¿Qué nos depara el futuro?

Nuestra época de turbulencias podría derivar en el colapso de la civilización moderna, pero también podría brindar posibilidades para un cambio que nos haga mejores.
¿Qué nos depara el futuro?

Estas dos posturas parecen, a primera vista, diametralmente opuestas, pero en realidad son dos caras de la misma moneda. En ambas se destaca un conjunto de tendencias sobre otro. Los optimistas, por ejemplo, suelen señalar estadísticas engañosas sobre la reducción de la pobreza como prueba de que el mundo se está convirtiendo en un lugar mejor. Los pesimistas, en cambio, tienden a quedarse con las peores hipótesis sobre un colapso climático o financiero y presentan estas posibilidades reales como hechos inevitables.

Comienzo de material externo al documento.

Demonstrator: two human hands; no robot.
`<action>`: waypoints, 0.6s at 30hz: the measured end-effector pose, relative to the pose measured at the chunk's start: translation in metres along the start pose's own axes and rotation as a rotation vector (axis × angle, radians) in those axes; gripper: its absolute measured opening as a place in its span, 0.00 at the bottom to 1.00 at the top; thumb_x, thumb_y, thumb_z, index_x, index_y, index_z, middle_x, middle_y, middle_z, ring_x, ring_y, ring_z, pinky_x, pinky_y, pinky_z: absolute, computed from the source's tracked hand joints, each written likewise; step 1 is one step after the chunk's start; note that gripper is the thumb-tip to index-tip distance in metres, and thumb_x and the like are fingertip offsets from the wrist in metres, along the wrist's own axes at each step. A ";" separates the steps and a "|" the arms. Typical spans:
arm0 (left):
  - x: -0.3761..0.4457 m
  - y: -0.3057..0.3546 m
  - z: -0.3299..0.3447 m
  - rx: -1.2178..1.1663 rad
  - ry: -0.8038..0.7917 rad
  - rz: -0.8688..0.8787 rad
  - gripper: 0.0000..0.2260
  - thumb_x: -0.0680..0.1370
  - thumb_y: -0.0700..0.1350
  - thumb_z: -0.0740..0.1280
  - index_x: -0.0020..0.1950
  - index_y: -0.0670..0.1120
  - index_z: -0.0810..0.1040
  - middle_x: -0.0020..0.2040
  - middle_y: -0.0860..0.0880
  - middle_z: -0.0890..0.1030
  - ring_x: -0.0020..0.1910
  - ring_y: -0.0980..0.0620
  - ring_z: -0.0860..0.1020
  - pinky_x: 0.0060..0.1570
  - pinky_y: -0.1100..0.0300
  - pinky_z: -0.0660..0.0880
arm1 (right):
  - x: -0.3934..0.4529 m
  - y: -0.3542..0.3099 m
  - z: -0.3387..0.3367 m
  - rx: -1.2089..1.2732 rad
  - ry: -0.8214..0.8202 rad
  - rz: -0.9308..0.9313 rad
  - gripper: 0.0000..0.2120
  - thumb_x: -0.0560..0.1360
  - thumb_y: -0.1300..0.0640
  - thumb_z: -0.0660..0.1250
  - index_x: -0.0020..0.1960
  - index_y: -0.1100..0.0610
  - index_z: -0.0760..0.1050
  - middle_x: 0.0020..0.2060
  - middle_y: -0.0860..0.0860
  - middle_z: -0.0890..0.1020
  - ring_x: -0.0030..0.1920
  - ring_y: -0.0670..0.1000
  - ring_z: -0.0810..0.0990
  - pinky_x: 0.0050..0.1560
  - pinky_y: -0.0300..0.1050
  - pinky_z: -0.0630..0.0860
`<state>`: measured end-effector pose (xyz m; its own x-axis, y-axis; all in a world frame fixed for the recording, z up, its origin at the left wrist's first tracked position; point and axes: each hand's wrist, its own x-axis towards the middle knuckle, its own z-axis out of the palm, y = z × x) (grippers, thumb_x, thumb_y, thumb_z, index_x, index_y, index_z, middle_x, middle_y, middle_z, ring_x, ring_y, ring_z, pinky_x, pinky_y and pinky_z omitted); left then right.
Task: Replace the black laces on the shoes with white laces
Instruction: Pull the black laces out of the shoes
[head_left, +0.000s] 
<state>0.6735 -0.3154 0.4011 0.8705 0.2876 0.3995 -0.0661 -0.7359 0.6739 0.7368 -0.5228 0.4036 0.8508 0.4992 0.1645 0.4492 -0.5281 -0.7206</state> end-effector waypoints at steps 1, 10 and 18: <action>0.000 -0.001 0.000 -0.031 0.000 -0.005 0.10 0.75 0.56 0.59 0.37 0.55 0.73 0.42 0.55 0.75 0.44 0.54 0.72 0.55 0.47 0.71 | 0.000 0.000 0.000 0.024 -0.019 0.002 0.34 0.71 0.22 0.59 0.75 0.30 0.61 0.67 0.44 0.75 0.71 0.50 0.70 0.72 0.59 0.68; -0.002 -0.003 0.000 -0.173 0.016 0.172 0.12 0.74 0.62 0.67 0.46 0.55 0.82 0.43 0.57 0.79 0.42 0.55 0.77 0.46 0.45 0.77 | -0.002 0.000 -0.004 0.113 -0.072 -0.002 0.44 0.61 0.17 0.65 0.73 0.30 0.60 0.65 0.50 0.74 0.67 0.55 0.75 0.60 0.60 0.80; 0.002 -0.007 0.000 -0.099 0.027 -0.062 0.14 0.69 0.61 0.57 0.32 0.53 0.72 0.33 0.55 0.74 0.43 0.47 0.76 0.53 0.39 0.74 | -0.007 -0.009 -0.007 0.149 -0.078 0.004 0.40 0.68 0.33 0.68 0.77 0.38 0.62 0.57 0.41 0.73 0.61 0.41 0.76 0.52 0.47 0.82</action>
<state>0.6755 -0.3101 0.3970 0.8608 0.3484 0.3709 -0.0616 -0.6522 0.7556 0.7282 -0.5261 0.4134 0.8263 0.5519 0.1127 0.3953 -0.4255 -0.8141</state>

Es fácil comprender el atractivo de estas historias sesgadas. En cuanto seres humanos, preferimos imponer un relato claro y lineal a una realidad caótica e impredecible; la ambigüedad y la contradicción son mucho más difíciles de soportar. Sin embargo, este énfasis selectivo da lugar a explicaciones del mundo fundamentalmente viciadas. Para comprender de verdad la compleja naturaleza de nuestra época actual, necesitamos en primer lugar aceptar su aspecto más atemorizante: su carácter fundamentalmente indeterminado. Es esta incertidumbre radical —no saber dónde estamos ni qué nos espera— lo que da lugar a esa ansiedad existencial.

Los antropólogos tienen una palabra para este perturbador tipo de experiencia: liminaridad. Parece muy técnico, pero capta un aspecto esencial de la condición humana. La liminaridad — término derivado de umbral en latín— significaba en su origen la desorientación que se siente durante un rito de paso. En un ritual tradicional con motivo de la mayoría de edad, por ejemplo, señala el momento en que el adolescente ya no es considerado un niño, pero tampoco es reconocido como adulto: está a medio camino, ni aquí, ni allá. Pregúntale a cualquier adolescente: vivir en ese estado de suspensión puede ser muy desconcertante.

Nos encontramos en medio de una dolorosa transición, en una especie de interregno, como lo llamó el teórico político italiano Antonio Gramsci: entre un viejo mundo que agoniza y uno nuevo que lucha por nacer. Esos cambios de era están inevitablemente plagados de peligros. Sin embargo, a pesar de todo su potencial destructivo, también están llenos de posibilidades. Como señaló una vez Jacob Burckhardt, el historiador del siglo XIX, las grandes turbulencias de la historia mundial se pueden ver del mismo modo “como auténticos síntomas de vitalidad” que “desbrozan la tierra” de ideas desacreditadas e instituciones decadentes. “La crisis debe considerarse un nuevo eje de crecimiento”, escribió.

Una vez que aceptamos esta naturaleza bifronte de nuestra época, a un tiempo aterradora y generativa, surge una visión muy distinta del futuro. Ya no concebimos la historia como una línea recta que tiende, o bien hacia arriba, hacia una mejora gradual, o bien hacia abajo, hacia un inevitable colapso. Más bien, vemos fases de relativa calma salpicadas de vez en cuando por periodos de gran agitación. Estas crisis pueden ser devastadoras, pero también son los motores de la historia. El progreso y la catástrofe, esos opuestos binarios, en realidad están unidos por la cadera. Juntos, participan en una interminable danza de destrucción creativa, abriendo siempre nuevos caminos y entrando en espirales hacia lo desconocido.